**Your instructions:**
Please copy out every line of the listing below in which the word "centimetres" appears.

**Data segment:**
--- START ---

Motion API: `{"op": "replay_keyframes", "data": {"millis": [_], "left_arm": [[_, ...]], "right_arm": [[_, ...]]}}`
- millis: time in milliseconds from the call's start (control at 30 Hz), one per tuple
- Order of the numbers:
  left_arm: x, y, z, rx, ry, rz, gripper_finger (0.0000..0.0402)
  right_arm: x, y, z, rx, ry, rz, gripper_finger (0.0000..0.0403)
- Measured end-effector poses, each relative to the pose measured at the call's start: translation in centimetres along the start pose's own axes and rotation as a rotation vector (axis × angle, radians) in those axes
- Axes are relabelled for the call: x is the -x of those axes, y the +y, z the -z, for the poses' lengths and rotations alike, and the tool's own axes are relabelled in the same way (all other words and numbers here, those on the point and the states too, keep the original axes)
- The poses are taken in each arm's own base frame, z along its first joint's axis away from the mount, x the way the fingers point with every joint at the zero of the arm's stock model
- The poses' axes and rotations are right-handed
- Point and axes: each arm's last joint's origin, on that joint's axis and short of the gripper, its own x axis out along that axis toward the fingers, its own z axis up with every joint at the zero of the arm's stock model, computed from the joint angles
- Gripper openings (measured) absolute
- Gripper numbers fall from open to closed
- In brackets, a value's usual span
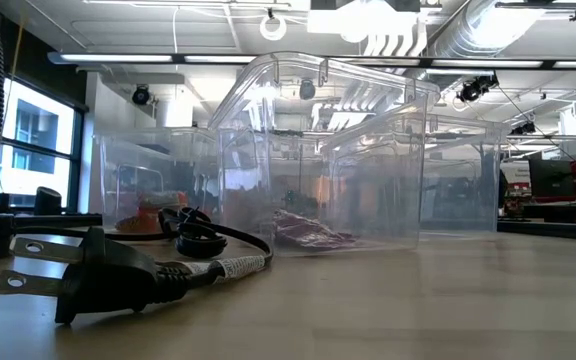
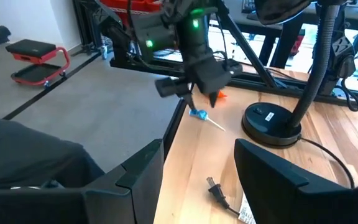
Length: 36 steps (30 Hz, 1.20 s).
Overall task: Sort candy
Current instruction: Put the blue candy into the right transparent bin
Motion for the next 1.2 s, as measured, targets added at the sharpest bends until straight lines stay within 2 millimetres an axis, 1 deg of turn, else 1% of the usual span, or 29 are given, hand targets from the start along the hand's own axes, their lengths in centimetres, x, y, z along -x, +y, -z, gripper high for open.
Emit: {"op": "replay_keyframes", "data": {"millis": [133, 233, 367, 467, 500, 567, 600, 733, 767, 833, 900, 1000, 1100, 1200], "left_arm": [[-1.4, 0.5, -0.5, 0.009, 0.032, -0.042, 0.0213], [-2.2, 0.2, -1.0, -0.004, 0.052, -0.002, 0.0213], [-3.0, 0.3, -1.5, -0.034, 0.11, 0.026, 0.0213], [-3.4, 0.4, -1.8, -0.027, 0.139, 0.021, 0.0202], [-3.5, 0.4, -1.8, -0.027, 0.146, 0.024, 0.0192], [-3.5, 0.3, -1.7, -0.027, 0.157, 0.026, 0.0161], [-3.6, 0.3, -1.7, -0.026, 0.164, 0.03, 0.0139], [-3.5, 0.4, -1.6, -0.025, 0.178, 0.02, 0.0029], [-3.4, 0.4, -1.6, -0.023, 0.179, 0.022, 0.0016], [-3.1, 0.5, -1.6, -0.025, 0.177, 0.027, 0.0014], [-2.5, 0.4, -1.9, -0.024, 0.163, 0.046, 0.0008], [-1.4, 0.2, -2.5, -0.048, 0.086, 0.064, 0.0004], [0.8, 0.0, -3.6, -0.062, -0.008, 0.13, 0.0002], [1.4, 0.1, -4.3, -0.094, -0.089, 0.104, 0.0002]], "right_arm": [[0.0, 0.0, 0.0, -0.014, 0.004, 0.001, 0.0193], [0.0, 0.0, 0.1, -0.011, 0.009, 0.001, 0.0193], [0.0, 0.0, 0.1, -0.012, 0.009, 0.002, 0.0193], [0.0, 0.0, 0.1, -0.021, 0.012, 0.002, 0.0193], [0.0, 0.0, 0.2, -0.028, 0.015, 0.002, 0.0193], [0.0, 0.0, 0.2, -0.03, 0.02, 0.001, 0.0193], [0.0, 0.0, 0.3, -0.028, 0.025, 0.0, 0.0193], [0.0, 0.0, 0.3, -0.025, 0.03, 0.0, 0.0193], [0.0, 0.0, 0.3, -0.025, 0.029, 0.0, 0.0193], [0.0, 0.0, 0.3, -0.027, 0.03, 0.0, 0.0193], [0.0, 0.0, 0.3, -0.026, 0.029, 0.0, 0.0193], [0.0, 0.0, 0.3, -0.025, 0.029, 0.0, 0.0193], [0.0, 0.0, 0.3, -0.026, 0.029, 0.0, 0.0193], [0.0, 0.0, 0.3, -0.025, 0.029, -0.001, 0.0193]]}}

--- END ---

**Written solution:**
- Measured end-effector poses, each relative to the pose measured at the call's start: translation in centimetres along the start pose's own axes and rotation as a rotation vector (axis × angle, radians) in those axes
Motion for the next 1.2 s, as measured, targets added at the sharpest bends until straight lines stay within 2 millimetres an axis, 1 deg of turn, else 1% of the usual span, or 29 are given, hand targets from the start along the hand's own axes, their lengths in centimetres, x, y, z along -x, +y, -z, gripper high for open.

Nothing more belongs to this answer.